→ **EXERCISE**
If a line below falls between the line with "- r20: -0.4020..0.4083" and the line with "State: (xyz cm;", or is one of those two, output it exactly; output nothing else and no pictures.
________________________________________
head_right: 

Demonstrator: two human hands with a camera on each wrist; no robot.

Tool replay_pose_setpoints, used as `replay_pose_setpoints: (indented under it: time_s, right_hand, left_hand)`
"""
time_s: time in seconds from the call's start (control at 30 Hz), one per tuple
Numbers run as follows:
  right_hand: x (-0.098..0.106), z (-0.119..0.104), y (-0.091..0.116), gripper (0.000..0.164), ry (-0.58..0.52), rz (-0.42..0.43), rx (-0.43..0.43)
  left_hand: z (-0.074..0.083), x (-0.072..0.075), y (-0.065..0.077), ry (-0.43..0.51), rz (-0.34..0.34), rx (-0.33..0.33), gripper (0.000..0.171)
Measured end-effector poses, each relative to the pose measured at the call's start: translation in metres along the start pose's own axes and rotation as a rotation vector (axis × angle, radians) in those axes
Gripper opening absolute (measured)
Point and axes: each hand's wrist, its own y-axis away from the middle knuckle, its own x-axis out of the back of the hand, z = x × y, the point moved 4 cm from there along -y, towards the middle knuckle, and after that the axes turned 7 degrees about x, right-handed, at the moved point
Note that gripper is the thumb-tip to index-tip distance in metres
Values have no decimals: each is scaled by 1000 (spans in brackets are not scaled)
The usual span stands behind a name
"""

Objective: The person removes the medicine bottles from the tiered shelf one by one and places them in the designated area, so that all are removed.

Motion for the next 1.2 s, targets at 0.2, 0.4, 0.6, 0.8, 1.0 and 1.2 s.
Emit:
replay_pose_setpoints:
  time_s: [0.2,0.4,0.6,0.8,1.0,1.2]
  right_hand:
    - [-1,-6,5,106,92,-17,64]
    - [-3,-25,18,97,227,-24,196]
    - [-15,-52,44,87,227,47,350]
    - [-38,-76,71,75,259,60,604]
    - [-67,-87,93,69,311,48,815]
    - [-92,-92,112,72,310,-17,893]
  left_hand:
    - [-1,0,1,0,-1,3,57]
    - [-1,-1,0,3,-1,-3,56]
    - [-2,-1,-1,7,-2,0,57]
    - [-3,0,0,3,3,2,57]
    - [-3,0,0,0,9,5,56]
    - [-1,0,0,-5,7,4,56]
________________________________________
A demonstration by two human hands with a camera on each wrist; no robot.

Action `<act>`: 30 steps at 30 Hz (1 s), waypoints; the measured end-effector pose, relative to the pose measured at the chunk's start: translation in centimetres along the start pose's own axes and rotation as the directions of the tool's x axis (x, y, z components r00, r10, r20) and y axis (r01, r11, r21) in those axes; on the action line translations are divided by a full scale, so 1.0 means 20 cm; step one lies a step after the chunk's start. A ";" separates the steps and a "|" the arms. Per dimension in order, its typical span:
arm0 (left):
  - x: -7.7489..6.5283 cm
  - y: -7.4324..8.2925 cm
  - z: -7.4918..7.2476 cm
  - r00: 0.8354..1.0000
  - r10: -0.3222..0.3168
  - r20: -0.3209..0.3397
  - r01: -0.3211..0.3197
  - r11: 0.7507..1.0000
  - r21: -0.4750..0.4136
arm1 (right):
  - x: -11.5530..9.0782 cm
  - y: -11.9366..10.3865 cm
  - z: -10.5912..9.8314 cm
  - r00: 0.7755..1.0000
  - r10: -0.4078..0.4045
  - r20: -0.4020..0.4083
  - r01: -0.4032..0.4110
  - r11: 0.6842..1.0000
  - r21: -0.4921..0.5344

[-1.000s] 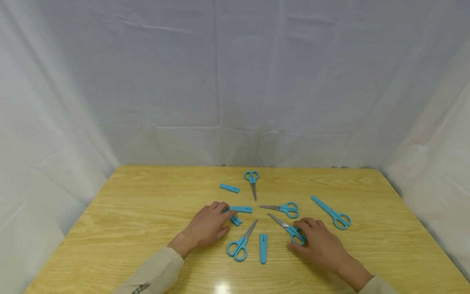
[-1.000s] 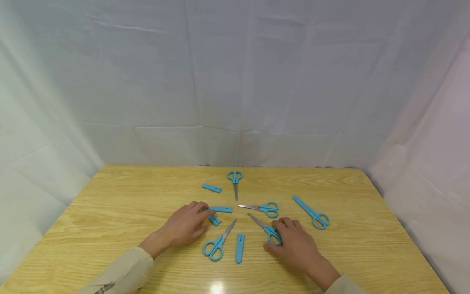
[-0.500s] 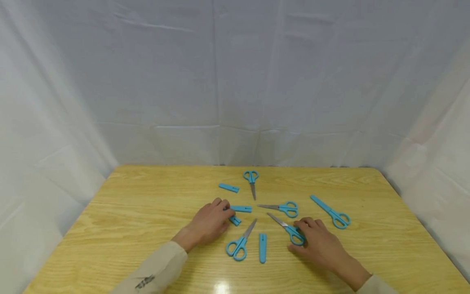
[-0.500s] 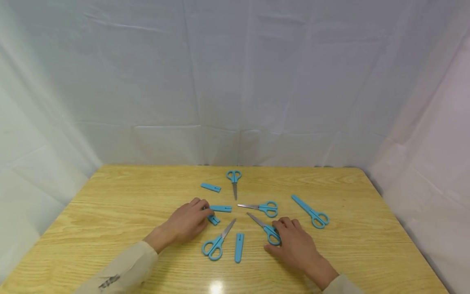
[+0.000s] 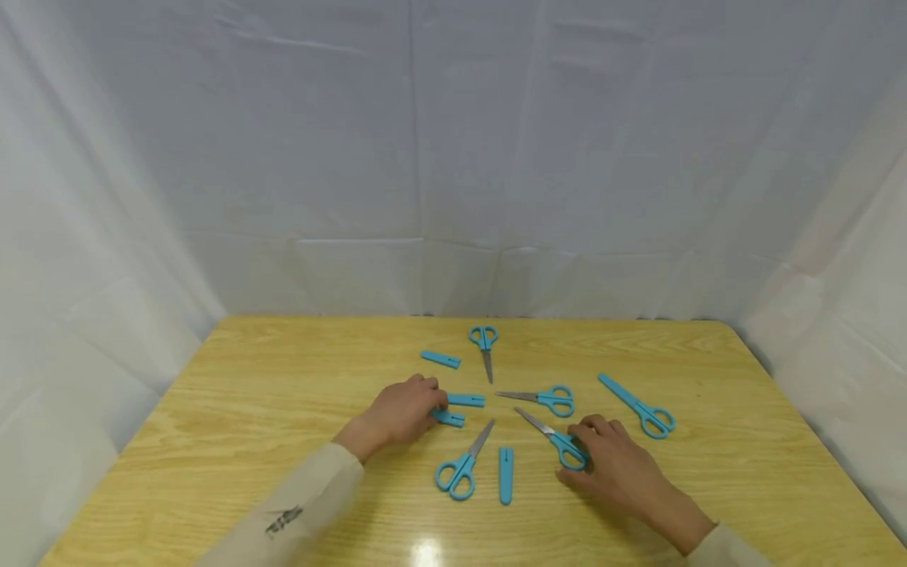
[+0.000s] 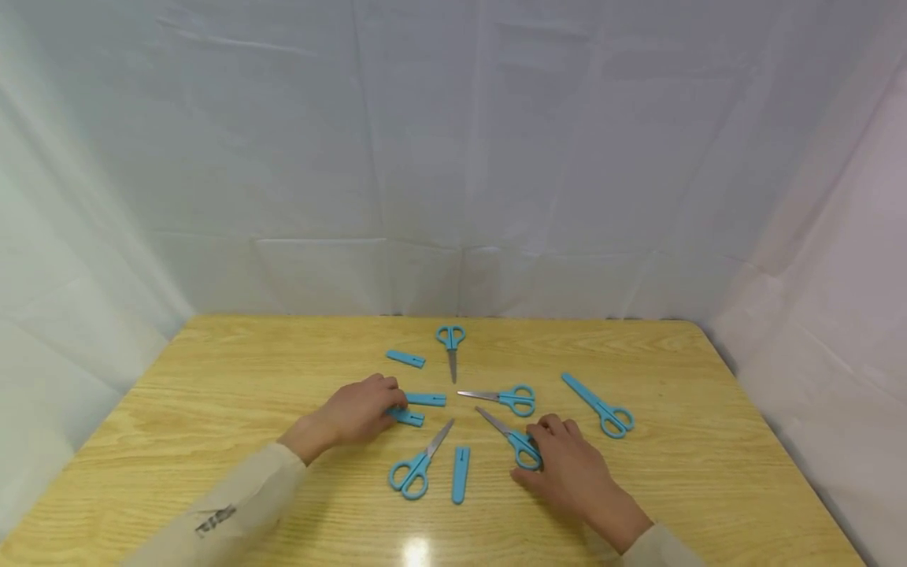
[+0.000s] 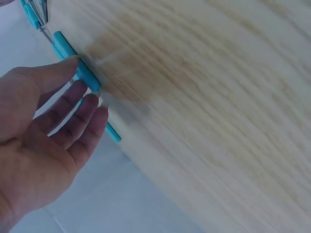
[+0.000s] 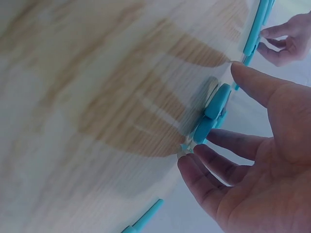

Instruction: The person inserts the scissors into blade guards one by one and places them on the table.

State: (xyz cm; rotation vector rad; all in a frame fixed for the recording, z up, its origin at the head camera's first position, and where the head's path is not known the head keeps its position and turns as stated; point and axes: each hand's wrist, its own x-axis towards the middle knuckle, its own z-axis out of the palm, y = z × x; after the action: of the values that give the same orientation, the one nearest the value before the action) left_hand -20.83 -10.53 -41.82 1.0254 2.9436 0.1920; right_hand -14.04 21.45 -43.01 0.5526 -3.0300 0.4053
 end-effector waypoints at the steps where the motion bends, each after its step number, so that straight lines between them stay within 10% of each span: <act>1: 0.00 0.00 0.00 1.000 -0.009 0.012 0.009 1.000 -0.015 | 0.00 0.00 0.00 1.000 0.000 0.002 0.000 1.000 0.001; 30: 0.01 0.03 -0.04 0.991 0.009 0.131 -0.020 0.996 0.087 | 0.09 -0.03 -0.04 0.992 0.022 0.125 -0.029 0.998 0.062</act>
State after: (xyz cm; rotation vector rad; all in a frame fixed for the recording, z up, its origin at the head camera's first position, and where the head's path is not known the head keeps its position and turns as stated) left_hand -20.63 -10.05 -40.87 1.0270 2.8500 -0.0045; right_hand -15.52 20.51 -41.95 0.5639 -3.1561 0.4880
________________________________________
→ **OUTPUT OF THE TASK**
  - r20: -0.4020..0.4083
  - r01: -0.4032..0.4110
  - r11: 0.6842..1.0000
  - r21: -0.4921..0.5344

[-1.000s] 
[-1.000s] 
[-0.500s] 
[-0.500s] 
[+0.000s] 
[+0.000s] 
[+0.000s] 
[+0.000s] 

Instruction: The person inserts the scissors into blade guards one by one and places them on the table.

State: (xyz cm; rotation vector rad; all in a frame fixed for the recording, z up, its origin at the head camera's first position, and where the head's path is not known the head keeps its position and turns as stated; point and axes: each hand's wrist, its own x-axis towards the middle knuckle, its own z-axis out of the palm, y = z × x; after the action: of the values that give the same orientation, the one nearest the value before the action) left_hand -20.83 -10.53 -41.82 1.0254 2.9436 0.1920; right_hand -14.04 21.45 -43.01 0.5526 -3.0300 0.4053

There is nothing more to this exercise.